- [DATASET EXTRACT]:
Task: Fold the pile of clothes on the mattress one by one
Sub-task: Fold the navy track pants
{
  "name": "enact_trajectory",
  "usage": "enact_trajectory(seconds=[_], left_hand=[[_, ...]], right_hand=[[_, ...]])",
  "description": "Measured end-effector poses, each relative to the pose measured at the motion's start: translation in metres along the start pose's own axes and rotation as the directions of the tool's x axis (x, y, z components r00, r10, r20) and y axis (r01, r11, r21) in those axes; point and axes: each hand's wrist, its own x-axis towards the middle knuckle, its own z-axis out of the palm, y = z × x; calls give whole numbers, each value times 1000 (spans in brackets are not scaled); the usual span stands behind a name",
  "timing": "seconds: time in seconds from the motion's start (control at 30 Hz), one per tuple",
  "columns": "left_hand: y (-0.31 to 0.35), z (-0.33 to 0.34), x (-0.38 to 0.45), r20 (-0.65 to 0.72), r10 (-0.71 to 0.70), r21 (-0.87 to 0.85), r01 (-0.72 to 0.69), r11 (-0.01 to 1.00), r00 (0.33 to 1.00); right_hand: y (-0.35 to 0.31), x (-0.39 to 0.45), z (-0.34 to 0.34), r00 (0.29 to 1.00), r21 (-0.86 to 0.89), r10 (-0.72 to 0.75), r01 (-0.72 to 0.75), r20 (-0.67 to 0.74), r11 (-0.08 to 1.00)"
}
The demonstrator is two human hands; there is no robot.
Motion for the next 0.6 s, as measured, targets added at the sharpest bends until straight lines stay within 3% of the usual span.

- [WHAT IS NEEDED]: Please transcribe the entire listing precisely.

- [TASK SOLUTION]:
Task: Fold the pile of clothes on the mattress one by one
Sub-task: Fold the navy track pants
{
  "name": "enact_trajectory",
  "usage": "enact_trajectory(seconds=[_], left_hand=[[_, ...]], right_hand=[[_, ...]])",
  "description": "Measured end-effector poses, each relative to the pose measured at the motion's start: translation in metres along the start pose's own axes and rotation as the directions of the tool's x axis (x, y, z components r00, r10, r20) and y axis (r01, r11, r21) in those axes; point and axes: each hand's wrist, its own x-axis towards the middle knuckle, its own z-axis out of the palm, y = z × x; calls give whole numbers, each value times 1000 (spans in brackets are not scaled); the usual span stands behind a name",
  "timing": "seconds: time in seconds from the motion's start (control at 30 Hz), one per tuple",
  "columns": "left_hand: y (-0.31 to 0.35), z (-0.33 to 0.34), x (-0.38 to 0.45), r20 (-0.65 to 0.72), r10 (-0.71 to 0.70), r21 (-0.87 to 0.85), r01 (-0.72 to 0.69), r11 (-0.01 to 1.00), r00 (0.33 to 1.00); right_hand: y (-0.35 to 0.31), x (-0.39 to 0.45), z (-0.34 to 0.34), r00 (0.29 to 1.00), r21 (-0.86 to 0.89), r10 (-0.72 to 0.75), r01 (-0.72 to 0.75), r20 (-0.67 to 0.74), r11 (-0.08 to 1.00)"
}
The demonstrator is two human hands; there is no robot.
Motion for the next 0.6 s, as measured, targets added at the sharpest bends until straight lines stay within 3% of the usual span.

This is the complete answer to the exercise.